:: Data extracts ::

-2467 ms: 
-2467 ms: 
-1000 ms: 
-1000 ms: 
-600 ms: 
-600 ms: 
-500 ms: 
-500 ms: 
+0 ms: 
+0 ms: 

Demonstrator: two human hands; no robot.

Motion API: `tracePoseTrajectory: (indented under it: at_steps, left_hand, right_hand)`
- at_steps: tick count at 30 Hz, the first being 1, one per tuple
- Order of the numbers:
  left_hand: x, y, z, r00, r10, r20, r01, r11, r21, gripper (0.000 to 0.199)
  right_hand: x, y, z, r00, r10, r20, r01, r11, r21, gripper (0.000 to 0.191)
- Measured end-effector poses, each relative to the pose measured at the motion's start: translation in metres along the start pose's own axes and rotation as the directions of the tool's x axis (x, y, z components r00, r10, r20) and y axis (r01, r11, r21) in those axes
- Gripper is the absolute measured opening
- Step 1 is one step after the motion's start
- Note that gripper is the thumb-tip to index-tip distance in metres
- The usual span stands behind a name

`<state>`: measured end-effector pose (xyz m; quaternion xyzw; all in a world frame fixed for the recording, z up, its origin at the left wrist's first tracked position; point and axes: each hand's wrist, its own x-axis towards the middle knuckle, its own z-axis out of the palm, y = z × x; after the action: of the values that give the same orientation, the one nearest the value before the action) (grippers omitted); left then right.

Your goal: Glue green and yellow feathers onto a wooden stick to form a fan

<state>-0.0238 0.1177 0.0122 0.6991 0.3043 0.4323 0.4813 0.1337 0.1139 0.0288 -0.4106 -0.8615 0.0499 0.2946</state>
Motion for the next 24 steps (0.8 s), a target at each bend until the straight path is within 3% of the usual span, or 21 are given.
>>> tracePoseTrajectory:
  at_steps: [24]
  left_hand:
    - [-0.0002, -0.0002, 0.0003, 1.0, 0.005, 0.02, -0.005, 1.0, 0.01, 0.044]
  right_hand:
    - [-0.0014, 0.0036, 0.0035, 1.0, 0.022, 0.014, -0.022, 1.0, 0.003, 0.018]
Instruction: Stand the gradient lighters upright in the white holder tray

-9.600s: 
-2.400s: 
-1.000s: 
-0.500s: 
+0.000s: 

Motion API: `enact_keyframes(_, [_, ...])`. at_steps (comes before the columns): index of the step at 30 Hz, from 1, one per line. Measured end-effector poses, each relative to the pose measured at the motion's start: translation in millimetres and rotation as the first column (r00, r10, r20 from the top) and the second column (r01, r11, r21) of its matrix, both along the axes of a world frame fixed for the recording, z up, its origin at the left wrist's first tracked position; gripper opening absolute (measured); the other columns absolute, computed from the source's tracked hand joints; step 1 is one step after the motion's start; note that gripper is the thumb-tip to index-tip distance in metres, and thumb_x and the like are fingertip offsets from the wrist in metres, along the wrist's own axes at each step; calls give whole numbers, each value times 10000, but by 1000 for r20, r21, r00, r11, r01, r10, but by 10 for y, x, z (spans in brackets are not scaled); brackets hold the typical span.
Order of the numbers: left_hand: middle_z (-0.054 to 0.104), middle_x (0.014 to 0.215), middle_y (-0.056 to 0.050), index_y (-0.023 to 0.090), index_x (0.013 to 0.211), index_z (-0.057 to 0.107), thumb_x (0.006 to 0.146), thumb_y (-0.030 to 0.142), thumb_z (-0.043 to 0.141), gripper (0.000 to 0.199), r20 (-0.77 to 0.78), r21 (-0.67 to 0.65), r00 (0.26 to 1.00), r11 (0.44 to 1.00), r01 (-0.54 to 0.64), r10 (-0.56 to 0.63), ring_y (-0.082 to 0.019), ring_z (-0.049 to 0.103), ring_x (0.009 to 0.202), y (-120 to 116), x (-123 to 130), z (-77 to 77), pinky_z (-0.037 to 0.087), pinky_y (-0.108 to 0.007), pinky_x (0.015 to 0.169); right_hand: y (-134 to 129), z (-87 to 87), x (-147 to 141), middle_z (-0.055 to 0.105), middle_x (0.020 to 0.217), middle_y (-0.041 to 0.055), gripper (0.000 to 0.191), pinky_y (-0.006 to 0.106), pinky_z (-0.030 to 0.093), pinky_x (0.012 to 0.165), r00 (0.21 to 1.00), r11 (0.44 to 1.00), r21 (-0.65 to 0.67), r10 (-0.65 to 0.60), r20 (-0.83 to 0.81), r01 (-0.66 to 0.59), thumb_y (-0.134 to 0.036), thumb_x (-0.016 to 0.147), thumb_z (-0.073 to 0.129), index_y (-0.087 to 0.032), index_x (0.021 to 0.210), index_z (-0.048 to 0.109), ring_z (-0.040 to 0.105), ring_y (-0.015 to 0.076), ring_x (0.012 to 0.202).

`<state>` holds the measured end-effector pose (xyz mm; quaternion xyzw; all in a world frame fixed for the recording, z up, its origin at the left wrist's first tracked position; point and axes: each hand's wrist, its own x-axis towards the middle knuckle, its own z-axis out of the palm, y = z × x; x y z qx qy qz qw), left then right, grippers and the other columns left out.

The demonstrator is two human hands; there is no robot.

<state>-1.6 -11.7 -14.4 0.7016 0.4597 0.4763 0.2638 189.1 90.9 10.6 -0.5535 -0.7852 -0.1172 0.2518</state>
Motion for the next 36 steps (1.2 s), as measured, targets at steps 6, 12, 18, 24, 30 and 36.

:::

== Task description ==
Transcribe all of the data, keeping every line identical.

== The completed task ==
-2467 ms: 
-2467 ms: 
-1000 ms: 
-1000 ms: 
-600 ms: 
-600 ms: 
-500 ms: 
-500 ms: 
+0 ms: 
+0 ms: 

Demonstrator: two human hands; no robot.

Motion API: `tracePoseTrajectory: (indented under it: at_steps, left_hand, right_hand)`
- at_steps: tick count at 30 Hz, the first being 1, one per tuple
- Order of the numbers:
  left_hand: x, y, z, r00, r10, r20, r01, r11, r21, gripper (0.000 to 0.199)
  right_hand: x, y, z, r00, r10, r20, r01, r11, r21, gripper (0.000 to 0.191)
- Measured end-effector poses, each relative to the pose measured at the motion's start: translation in metres along the start pose's own axes and rotation as the directions of the tool's x axis (x, y, z components r00, r10, r20) and y axis (r01, r11, r21) in those axes
- Gripper is the absolute measured opening
- Step 1 is one step after the motion's start
- Note that gripper is the thumb-tip to index-tip distance in metres
- The usual span stands behind a name

`<state>`: measured end-effector pose (xyz m; quaternion xyzw; all in a world frame fixed for the recording, z up, its origin at the left wrist's first tracked position; point and axes: each hand's wrist, its own x-axis towards the middle knuckle, its own z-axis out of the palm, y = z × x; after the action: of the values that give the same orientation, the one nearest the value before the action) (grippers omitted); left then right.

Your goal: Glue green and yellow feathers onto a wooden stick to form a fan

<state>-0.0238 0.1177 0.0122 0.6991 0.3043 0.4323 0.4813 0.1337 0.1139 0.0288 -0.4106 -0.8615 0.0499 0.2946</state>
Motion for the next 24 steps (0.8 s), a target at each bend until the straight path is within 3% of the usual span, or 21 are given.
>>> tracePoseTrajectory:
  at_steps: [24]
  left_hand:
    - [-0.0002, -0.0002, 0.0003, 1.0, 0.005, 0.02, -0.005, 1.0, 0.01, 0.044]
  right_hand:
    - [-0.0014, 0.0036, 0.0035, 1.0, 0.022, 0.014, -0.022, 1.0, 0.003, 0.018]
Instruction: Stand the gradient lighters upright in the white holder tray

-9.600s: 
-2.400s: 
-1.000s: 
-0.500s: 
+0.000s: 

Motion API: `enact_keyframes(_, [_, ...])`. at_steps (comes before the columns): index of the step at 30 Hz, from 1, one per line. Measured end-effector poses, each relative to the pose measured at the motion's start: translation in millimetres and rotation as the first column (r00, r10, r20 from the top) and the second column (r01, r11, r21) of its matrix, both along the axes of a world frame fixed for the recording, z up, its origin at the left wrist's first tracked position; gripper opening absolute (measured); the other columns absolute, computed from the source's tracked hand joints; step 1 is one step after the motion's start; note that gripper is the thumb-tip to index-tip distance in metres, and thumb_x and the like are fingertip offsets from the wrist in metres, along the wrist's own axes at each step; calls give whole numbers, each value times 10000, but by 1000 for r20, r21, r00, r11, r01, r10, but by 10 for y, x, z (spans in brackets are not scaled); brackets hold the typical span.
Order of the numbers: left_hand: middle_z (-0.054 to 0.104), middle_x (0.014 to 0.215), middle_y (-0.056 to 0.050), index_y (-0.023 to 0.090), index_x (0.013 to 0.211), index_z (-0.057 to 0.107), thumb_x (0.006 to 0.146), thumb_y (-0.030 to 0.142), thumb_z (-0.043 to 0.141), gripper (0.000 to 0.199), r20 (-0.77 to 0.78), r21 (-0.67 to 0.65), r00 (0.26 to 1.00), r11 (0.44 to 1.00), r01 (-0.54 to 0.64), r10 (-0.56 to 0.63), ring_y (-0.082 to 0.019), ring_z (-0.049 to 0.103), ring_x (0.009 to 0.202), y (-120 to 116), x (-123 to 130), z (-77 to 77), pinky_z (-0.037 to 0.087), pinky_y (-0.108 to 0.007), pinky_x (0.015 to 0.169); right_hand: y (-134 to 129), z (-87 to 87), x (-147 to 141), middle_z (-0.055 to 0.105), middle_x (0.020 to 0.217), middle_y (-0.041 to 0.055), gripper (0.000 to 0.191), pinky_y (-0.006 to 0.106), pinky_z (-0.030 to 0.093), pinky_x (0.012 to 0.165), r00 (0.21 to 1.00), r11 (0.44 to 1.00), r21 (-0.65 to 0.67), r10 (-0.65 to 0.60), r20 (-0.83 to 0.81), r01 (-0.66 to 0.59), thumb_y (-0.134 to 0.036), thumb_x (-0.016 to 0.147), thumb_z (-0.073 to 0.129), index_y (-0.087 to 0.032), index_x (0.021 to 0.210), index_z (-0.048 to 0.109), ring_z (-0.040 to 0.105), ring_y (-0.015 to 0.076), ring_x (0.012 to 0.202).

`<state>` holds the measured end-effector pose (xyz mm; quaternion xyzw; all in a world frame fixed for the recording, z up, its origin at the left wrist's first tracked position; point and axes: each hand's wrist, its own x-axis towards the middle knuckle, its own z-axis out of the palm, y = z × x; x y z qx qy qz qw), left then right, grippers and the other columns left out.

The demonstrator is two human hands; there is no robot.

<state>-1.6 -11.7 -14.4 0.7016 0.4597 0.4763 0.2638 189.1 90.9 10.6 -0.5535 -0.7852 -0.1172 0.2518</state>
Motion for the next 36 steps (1.2 s), as measured, targets at steps 6, 12, 18, 24, 30 and 36.

That finishes the output.